White Coat Comedy

By Colin Flaherty

Kicking off last month, White Coat Comedy is a monthly room that encourages comedians to stretch their wings and try something new – experimentation  being the order of the day. Dave Warneke, the booker and a comic only too happy to fiddle with the stand up form, answers some questions about this new venture:

What prompted you to start the room? Do you have any accomplices?

I’d wanted to set up something for a while and then I did some gigs at Club Voltaire in North Melbourne and thought it was the perfect little space.

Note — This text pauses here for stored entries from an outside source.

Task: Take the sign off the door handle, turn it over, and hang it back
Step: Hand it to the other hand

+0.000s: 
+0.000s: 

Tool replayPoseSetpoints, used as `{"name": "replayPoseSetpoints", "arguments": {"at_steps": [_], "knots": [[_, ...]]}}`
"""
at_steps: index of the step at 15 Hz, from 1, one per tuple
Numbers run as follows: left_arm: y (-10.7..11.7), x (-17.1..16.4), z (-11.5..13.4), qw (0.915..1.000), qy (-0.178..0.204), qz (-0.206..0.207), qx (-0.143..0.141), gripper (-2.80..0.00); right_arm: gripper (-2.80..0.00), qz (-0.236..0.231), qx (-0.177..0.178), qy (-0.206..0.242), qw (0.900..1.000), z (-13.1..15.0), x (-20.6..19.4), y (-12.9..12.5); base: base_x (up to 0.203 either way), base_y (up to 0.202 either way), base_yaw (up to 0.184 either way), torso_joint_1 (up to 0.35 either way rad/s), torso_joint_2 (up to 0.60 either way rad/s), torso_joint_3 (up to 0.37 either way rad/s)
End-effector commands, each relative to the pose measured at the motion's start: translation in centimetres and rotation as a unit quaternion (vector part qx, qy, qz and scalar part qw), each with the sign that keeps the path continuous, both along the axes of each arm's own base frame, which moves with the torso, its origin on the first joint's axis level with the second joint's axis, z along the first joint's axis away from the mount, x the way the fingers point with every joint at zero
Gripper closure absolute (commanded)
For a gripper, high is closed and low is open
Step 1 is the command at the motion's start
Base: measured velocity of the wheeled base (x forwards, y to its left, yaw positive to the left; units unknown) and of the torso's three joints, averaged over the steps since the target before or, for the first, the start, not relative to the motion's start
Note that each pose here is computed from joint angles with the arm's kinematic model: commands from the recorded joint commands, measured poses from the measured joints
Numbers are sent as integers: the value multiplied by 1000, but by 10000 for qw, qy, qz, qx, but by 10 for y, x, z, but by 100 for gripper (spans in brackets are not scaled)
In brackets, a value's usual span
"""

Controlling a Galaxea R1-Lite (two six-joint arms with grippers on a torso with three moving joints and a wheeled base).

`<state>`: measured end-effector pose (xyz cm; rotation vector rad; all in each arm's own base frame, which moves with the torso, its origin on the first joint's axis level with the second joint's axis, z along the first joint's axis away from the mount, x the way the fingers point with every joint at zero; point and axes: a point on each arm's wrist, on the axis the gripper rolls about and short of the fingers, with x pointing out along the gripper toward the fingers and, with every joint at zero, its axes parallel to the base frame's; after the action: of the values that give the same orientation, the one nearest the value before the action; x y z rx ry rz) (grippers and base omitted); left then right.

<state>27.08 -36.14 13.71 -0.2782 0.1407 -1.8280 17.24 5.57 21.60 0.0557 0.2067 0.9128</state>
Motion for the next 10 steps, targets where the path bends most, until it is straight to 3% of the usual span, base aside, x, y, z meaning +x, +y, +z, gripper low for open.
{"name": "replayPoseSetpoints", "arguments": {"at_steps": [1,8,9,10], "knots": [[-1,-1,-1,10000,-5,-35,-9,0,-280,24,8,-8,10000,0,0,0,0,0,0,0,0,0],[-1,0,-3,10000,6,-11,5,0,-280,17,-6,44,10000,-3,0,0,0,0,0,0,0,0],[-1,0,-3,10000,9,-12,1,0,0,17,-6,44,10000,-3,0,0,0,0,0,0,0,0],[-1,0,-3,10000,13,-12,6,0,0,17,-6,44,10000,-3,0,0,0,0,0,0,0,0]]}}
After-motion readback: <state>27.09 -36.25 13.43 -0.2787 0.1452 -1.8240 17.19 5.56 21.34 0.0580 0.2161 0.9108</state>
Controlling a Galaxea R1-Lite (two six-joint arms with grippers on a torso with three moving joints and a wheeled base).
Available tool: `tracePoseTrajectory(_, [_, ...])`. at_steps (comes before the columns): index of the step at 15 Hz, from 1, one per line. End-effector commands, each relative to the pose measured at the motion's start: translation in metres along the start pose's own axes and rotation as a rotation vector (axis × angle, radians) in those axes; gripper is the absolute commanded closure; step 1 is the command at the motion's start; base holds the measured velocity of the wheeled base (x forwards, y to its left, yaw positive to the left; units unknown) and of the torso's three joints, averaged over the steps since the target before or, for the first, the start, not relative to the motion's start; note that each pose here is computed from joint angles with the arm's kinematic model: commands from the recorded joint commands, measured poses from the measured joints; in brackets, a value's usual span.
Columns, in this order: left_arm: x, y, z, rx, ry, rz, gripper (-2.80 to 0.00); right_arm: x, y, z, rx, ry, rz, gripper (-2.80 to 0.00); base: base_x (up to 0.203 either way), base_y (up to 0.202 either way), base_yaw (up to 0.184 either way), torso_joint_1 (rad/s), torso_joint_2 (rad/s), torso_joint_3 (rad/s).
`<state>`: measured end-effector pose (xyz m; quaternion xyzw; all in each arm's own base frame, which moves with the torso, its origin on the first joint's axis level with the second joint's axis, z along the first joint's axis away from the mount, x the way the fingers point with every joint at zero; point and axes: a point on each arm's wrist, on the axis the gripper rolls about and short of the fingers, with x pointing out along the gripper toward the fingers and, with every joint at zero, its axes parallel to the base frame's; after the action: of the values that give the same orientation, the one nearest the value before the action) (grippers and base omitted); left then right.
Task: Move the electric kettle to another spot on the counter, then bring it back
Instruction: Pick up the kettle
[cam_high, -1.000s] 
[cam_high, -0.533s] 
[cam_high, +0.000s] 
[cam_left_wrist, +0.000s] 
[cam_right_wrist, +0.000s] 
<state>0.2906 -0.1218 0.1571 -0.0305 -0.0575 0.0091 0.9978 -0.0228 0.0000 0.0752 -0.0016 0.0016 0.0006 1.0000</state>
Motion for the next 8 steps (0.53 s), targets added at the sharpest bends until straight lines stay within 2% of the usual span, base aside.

I must give some credit to the Tuxedo Cat for inspiring me to set up this kind of night though. The Tuxedo Cat is a venue hub that sets up and hosts multiple shows (many of them alternative) for things like Adelaide Fringe and Melbourne Comedy Festivals. I was lucky enough to perform my comedy festival show with them in April. On a Saturday nights during the Comedy Festival they run a late night show and invite performers from The Cat and across the festival to come and perform something new, or something that they’ve always wanted to do. I found it to be such an exciting unpredictable thing that I thought ‘Melbourne needs a room like this!’

I run the room with fellow up and coming comedian Kieran Bullock. He does the tech stuff on the night and designs the rather flashy posters, and I book most of the acts.

What do you think it is about other Melbourne rooms that discourage performers from taking risks?

Don’t get me wrong the Melbourne comedy scene is awesome! There’s stacks of comedians and heaps of rooms running right now and it’s great. There’s different kinds of rooms where some things will go down well and others not so much.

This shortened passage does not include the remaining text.